■ **Provided records**:
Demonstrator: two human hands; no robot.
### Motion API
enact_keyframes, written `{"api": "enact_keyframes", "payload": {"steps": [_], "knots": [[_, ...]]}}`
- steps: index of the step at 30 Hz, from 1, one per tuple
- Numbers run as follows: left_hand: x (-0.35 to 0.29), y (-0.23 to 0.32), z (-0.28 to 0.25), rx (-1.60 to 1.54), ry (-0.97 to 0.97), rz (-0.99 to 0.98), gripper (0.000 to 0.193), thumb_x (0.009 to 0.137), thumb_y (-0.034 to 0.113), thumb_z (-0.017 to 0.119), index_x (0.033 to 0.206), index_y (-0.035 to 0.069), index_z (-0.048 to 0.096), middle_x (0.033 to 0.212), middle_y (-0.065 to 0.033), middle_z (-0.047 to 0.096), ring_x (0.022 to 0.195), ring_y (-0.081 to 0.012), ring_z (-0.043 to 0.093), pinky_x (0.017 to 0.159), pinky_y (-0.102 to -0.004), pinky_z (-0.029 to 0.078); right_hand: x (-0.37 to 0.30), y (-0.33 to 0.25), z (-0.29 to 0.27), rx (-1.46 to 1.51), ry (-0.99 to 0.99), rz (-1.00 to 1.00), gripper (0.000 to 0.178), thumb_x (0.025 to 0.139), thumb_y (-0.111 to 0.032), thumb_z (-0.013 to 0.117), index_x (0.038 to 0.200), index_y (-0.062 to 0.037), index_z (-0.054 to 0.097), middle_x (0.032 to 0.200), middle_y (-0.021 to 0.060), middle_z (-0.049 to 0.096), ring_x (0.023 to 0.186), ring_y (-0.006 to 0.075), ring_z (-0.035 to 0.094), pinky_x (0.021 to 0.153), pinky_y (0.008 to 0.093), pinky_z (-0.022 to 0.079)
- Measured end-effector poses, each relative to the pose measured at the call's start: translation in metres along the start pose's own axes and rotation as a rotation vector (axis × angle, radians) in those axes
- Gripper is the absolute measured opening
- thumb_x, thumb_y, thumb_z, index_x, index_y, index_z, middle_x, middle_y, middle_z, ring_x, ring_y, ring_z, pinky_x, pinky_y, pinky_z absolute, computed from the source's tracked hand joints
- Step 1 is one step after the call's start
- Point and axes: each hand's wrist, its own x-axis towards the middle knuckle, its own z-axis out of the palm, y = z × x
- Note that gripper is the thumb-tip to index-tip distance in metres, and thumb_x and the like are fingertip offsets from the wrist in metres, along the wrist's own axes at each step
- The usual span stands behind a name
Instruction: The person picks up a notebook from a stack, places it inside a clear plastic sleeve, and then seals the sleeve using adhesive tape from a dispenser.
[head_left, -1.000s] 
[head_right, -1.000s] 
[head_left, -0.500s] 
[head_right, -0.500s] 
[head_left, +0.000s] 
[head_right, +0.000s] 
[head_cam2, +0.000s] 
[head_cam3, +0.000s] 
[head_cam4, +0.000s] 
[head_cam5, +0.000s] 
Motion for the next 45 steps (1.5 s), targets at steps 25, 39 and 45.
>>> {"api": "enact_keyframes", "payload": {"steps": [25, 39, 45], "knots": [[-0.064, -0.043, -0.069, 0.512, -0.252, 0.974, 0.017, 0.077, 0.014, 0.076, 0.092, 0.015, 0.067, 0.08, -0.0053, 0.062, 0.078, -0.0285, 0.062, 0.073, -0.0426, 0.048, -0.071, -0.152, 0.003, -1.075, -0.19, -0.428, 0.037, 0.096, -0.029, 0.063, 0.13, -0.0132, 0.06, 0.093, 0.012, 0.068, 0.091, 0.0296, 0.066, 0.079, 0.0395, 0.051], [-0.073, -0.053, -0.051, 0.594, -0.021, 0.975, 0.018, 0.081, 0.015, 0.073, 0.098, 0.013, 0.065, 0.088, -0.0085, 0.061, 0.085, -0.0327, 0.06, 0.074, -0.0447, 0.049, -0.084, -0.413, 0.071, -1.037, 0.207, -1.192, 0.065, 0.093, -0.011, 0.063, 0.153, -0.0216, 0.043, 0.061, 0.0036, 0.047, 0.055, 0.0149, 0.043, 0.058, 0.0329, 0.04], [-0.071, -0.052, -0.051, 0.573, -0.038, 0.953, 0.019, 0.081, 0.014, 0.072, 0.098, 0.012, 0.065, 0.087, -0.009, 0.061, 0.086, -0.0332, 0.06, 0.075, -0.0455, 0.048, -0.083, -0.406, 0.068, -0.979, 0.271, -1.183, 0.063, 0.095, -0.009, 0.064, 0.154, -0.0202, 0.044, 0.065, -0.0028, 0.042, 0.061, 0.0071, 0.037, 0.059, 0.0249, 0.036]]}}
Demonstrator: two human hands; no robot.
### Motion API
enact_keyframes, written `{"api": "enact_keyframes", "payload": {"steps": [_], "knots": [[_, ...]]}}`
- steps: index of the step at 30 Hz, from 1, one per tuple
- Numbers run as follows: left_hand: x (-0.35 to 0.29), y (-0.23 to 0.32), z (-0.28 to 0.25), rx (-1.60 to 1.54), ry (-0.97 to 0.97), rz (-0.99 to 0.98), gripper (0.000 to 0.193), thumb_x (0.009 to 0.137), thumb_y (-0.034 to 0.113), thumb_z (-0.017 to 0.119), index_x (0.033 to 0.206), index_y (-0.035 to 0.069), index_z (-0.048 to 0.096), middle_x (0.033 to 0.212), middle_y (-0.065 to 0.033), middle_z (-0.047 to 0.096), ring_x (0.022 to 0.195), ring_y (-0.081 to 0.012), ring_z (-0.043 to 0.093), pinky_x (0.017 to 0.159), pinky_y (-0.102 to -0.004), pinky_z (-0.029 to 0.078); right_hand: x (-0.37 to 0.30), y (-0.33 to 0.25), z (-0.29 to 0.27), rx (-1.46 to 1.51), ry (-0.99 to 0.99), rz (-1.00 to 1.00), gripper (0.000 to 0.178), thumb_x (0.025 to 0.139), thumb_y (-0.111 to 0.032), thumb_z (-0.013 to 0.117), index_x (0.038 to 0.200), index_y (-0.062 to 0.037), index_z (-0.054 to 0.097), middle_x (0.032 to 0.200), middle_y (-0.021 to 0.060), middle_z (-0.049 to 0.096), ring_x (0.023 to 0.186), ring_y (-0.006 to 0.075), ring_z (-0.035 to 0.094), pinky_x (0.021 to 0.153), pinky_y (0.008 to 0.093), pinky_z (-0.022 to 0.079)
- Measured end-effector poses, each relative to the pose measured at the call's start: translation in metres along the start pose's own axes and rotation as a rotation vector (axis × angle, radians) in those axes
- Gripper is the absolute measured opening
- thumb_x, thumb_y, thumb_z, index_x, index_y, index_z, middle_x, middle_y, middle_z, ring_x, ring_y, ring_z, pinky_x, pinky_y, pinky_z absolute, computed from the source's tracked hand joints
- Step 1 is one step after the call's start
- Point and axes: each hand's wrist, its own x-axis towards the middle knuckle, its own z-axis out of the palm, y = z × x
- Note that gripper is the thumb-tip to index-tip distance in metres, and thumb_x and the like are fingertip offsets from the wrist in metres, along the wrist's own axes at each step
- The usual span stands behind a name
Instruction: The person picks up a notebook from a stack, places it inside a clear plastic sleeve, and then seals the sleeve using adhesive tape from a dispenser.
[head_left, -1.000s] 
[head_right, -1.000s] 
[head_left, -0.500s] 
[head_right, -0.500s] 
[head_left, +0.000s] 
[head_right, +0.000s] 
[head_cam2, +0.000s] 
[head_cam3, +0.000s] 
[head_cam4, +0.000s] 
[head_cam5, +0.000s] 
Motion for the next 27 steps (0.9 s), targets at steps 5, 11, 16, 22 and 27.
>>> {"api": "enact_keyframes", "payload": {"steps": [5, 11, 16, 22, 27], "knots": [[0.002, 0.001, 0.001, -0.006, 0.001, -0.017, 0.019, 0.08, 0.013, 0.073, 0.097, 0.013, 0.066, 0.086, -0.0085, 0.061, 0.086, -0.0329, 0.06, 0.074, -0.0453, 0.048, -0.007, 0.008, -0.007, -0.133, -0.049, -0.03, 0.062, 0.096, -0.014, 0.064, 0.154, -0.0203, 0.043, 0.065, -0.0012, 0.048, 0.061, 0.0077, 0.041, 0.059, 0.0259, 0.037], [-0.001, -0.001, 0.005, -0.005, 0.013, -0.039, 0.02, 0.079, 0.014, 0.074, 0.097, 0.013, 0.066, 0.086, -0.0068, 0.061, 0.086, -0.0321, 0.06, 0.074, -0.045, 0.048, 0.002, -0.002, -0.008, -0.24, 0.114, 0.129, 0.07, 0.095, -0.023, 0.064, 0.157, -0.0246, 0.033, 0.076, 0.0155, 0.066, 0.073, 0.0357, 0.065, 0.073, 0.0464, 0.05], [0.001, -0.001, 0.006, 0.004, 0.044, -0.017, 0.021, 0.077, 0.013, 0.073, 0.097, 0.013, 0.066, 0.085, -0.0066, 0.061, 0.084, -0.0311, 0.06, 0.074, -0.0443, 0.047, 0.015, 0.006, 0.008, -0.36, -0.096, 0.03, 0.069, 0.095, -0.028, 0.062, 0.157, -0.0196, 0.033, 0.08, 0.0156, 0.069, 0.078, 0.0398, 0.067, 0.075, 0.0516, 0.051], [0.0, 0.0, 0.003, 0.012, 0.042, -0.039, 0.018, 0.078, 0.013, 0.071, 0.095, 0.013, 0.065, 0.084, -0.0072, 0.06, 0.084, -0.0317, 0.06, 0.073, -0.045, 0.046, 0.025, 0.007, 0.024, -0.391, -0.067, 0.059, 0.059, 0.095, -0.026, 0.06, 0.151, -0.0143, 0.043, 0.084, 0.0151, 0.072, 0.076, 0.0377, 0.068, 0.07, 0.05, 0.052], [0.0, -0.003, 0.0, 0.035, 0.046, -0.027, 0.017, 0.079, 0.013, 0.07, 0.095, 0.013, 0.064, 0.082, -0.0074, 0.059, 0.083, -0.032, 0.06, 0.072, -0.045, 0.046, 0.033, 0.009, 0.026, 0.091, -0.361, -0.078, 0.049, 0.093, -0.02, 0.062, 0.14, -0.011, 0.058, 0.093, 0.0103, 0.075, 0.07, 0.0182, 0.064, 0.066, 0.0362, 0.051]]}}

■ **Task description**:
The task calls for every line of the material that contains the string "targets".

■ **Answer to this problem**:
Motion for the next 45 steps (1.5 s), targets at steps 25, 39 and 45.
Motion for the next 27 steps (0.9 s), targets at steps 5, 11, 16, 22 and 27.

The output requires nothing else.